Here is a possibility.
* Ensure through suitable linker flags that ''all'' objects in the
archives for the libraries that make up ghci are linked into the ghci
executable. (Or link the .o files that we also produce (except for ghc
itself), instead.)
* Through more linker flags, add ''dynamic symbol table'' entries for all
the symbols in the ghci executable that might be referenced from code run
inside ghci; say all the symbols that the runtime linker would add to its
internal symbol table.
This is a bit weird, because the ghci executable is not relocatable. But
I can't see any specific reason why it is wrong to do.

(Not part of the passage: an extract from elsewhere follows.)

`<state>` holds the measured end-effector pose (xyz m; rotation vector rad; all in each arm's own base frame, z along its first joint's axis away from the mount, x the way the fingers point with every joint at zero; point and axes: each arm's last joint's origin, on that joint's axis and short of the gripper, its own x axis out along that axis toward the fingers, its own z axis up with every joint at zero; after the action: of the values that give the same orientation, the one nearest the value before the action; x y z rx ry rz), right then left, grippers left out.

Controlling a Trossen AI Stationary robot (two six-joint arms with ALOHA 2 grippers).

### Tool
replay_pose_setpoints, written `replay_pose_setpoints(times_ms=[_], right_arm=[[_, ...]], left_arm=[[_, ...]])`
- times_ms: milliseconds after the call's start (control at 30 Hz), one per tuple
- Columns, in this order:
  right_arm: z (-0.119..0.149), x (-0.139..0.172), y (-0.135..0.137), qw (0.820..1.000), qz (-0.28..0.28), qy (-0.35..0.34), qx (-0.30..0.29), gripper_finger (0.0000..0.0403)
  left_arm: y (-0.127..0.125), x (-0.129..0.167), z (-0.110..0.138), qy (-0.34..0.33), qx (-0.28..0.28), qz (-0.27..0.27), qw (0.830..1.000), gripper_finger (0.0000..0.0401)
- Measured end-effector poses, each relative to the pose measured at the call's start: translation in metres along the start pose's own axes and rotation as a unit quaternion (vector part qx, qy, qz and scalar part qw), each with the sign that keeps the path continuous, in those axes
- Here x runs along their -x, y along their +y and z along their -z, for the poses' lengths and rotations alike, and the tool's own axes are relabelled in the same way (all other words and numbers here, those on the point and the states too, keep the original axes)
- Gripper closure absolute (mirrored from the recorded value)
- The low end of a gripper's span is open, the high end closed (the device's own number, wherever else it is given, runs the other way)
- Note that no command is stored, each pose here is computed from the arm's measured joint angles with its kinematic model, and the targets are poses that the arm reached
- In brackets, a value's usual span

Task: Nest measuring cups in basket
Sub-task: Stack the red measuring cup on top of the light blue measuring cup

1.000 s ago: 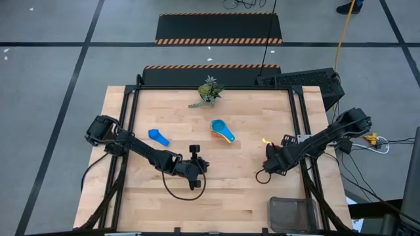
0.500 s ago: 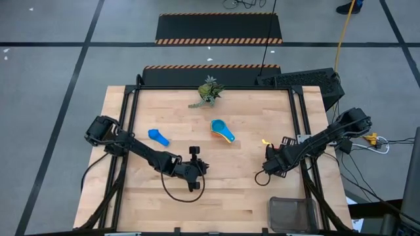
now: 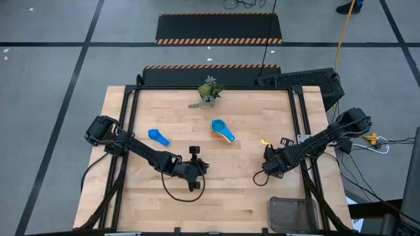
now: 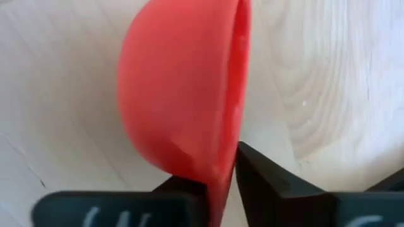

* In the runtime linker, don't load any library that was linked into ghci.
Instead, trust that `dlsym()` (or the OS-specific equivalent) will find
symbols from those libraries.
Pros:
* ghci startup time (and time to load other libraries linked into ghc)
should be reduced since the runtime linker doesn't need to process a bunch
of relocations. ghci startup time is particularly noticeable on, say, ARM.
(On my tablet it takes about a second.) Not sure whether the dynamic
loader has to process the executable's dynamic symbol table at startup
time, but I assume that even if it does, that process is much faster.
* We can eliminate the .o file for each library linked into ghci from the
binary distribution, at the cost of having to link that entire .o file
into ghci. The net savings would be whatever part of that object file
would have been linked into ghci anyways. (Note that we do not currently
distribute a .o file for the ghc library anyways. My estimate for the
total savings is on the order of 20MB.)
Unknown
* The total process size of ghci might go up or down. For each library
that is eventually loaded into ghci anyways, we save space equal to the
amount of code that would have been linked into ghci from that library.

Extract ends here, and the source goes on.